People with autoimmune problems must come to the hospital for three to four hours a day on three consecutive days to receive enough IVIG to have an effect on their disorder. They can have allergic reactions to the product and the sheer amount of fluid they must receive can overload their kidneys.
We may be able to eliminate many of these problems, Lionel Ivashkiv, rheumatologist and director of Basic Research at the Hospital for Special Surgery/Cornell Weill Medical Center in New York, N.Y., told United Press International. Our study showed us that we can make the immune complexes that are the active component of IVIG in the laboratory using antibody/antigen systems that are commonplace and innocuous. Doing so would eliminate all the risks of contamination associated with human blood products and the problems associated with intravenous infusions, because they could be given in a single injection in a doctor’s office.

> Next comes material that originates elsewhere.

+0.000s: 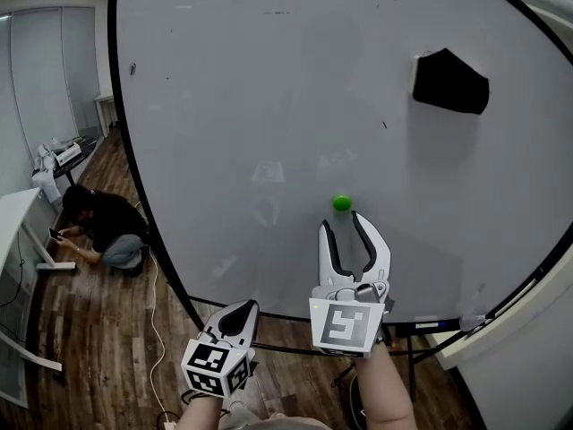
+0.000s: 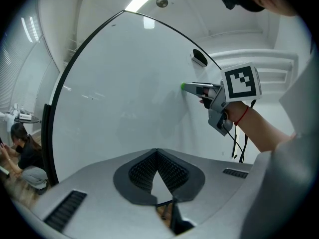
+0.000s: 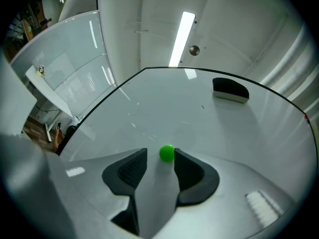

However, Ivashkiv cautioned that the new approach appears limited to use in people with autoimmune diseases. People with immune deficiencies will still be dependent on IVIG, he said.
Ivashkiv and his colleagues happened upon the discovery while trying to find a way to block the inflammatory factors responsible for autoimmune disorders, such as multiple sclerosis, lupus erythematosus, Kawasaki disease, and chronic lymphocytic leukemia, so they decided to study how IVIG works in more detail.
They and others had discovered that IVIG attaches to a receptor on the outside of cells called FcyRllb and stops it from activating inflammatory factors. The team wondered if interferon gamma, which is found in high amounts in many chronic autoimmune diseases, was one of the factors IVIG impacts. To find out, they treated mouse and human white blood cells called macrophages with IVIG. Macrophages are scavenger cells that use interferon gamma to kill invading bacteria, but when treated with IVIG, they couldn’t do so.
The next step was to see what part of IVIG was actually doing the work. IVIG is comprised of 99.5 percent gamma globulin and 0.5 percent immune complexes. When macrophages were treated with gamma globulin alone, their performance was not affected, but when they were cultured with immune complexes, the macrophages were again stopped in their tracks.
When asked how soon patients could benefit from the experimental treatment, Ivashkiv said he thought the discovery might be able to get to the bedside in little more than three years.
That is because the researchers have already tested the therapy on human cells with no adverse effects, the components of the treatment have been in use for many years and are already approved in the United States and abroad, and because other researchers are also working on the same problem, he noted.
Our coalition involved scientists here in the United States, Canada, and Australia, said Ivashkiv, plus there is a Canadian group led by Vinayakimar Siragam and Alan Lazarus who are working on a similar immune complex preparation to treat immune thrombocytopenic purpura (ITP), which causes low platelet counts. We are happy about their work, because it uses a different mechanism than ours, so it will work better for different problems.
Ivashkiv said that, since there were no safety or toxicity issues with the new treatment, human clinical trials could begin in the very near future.
Really, there are no barriers to human testing, (except for) deciding on the kind of immune complex that should be used, said Ivashkiv. As soon as we find a partner with experience developing pharmaceutical products to help us do this, we can begin.